**Exercise aim:**
Print this span of the material below exactly: the line with "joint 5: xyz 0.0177", the line with "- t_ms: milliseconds", and every line between them, but nothing else.

**The data:**
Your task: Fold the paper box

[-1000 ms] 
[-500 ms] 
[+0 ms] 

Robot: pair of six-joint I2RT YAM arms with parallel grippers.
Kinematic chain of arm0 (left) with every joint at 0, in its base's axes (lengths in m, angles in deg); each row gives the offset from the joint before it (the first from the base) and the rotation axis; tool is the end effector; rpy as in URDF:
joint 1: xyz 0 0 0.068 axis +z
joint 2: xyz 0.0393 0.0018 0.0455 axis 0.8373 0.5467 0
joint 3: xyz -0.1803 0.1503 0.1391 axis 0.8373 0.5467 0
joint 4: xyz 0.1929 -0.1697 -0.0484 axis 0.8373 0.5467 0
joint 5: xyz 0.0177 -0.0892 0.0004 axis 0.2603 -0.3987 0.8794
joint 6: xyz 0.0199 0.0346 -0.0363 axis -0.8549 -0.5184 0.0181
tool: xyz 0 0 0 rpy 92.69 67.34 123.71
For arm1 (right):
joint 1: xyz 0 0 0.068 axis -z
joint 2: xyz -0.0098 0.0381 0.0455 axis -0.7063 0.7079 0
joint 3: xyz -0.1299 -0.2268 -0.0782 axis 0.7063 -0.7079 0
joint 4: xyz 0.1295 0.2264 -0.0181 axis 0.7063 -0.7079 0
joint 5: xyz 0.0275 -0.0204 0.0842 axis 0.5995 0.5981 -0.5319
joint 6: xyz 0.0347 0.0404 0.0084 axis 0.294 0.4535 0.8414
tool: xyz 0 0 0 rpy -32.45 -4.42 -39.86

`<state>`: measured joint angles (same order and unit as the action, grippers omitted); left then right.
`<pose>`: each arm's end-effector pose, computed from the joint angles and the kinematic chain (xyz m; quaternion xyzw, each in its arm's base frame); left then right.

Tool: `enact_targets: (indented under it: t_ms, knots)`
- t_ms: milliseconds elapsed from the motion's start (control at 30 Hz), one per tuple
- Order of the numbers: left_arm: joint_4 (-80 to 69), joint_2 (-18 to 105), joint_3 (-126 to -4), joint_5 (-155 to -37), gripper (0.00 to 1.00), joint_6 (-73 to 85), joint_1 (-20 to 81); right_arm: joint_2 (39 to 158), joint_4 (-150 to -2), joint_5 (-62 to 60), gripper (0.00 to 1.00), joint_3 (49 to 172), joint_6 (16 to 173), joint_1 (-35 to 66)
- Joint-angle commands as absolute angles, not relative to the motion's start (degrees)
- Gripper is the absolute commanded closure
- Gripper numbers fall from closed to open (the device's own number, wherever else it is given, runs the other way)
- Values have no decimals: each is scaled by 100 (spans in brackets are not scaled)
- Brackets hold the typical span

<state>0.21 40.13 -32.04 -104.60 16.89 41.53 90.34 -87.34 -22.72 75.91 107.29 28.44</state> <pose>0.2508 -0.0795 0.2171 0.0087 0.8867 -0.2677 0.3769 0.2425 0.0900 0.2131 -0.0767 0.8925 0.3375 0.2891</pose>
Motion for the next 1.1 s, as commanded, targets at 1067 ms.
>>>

**Solution for this exercise:**
joint 5: xyz 0.0177 -0.0892 0.0004 axis 0.2603 -0.3987 0.8794
joint 6: xyz 0.0199 0.0346 -0.0363 axis -0.8549 -0.5184 0.0181
tool: xyz 0 0 0 rpy 92.69 67.34 123.71
For arm1 (right):
joint 1: xyz 0 0 0.068 axis -z
joint 2: xyz -0.0098 0.0381 0.0455 axis -0.7063 0.7079 0
joint 3: xyz -0.1299 -0.2268 -0.0782 axis 0.7063 -0.7079 0
joint 4: xyz 0.1295 0.2264 -0.0181 axis 0.7063 -0.7079 0
joint 5: xyz 0.0275 -0.0204 0.0842 axis 0.5995 0.5981 -0.5319
joint 6: xyz 0.0347 0.0404 0.0084 axis 0.294 0.4535 0.8414
tool: xyz 0 0 0 rpy -32.45 -4.42 -39.86

`<state>`: measured joint angles (same order and unit as the action, grippers omitted); left then right.
`<pose>`: each arm's end-effector pose, computed from the joint angles and the kinematic chain (xyz m; quaternion xyzw, each in its arm's base frame); left then right.

Tool: `enact_targets: (indented under it: t_ms, knots)`
- t_ms: milliseconds elapsed from the motion's start (control at 30 Hz), one per tuple

No further response is needed.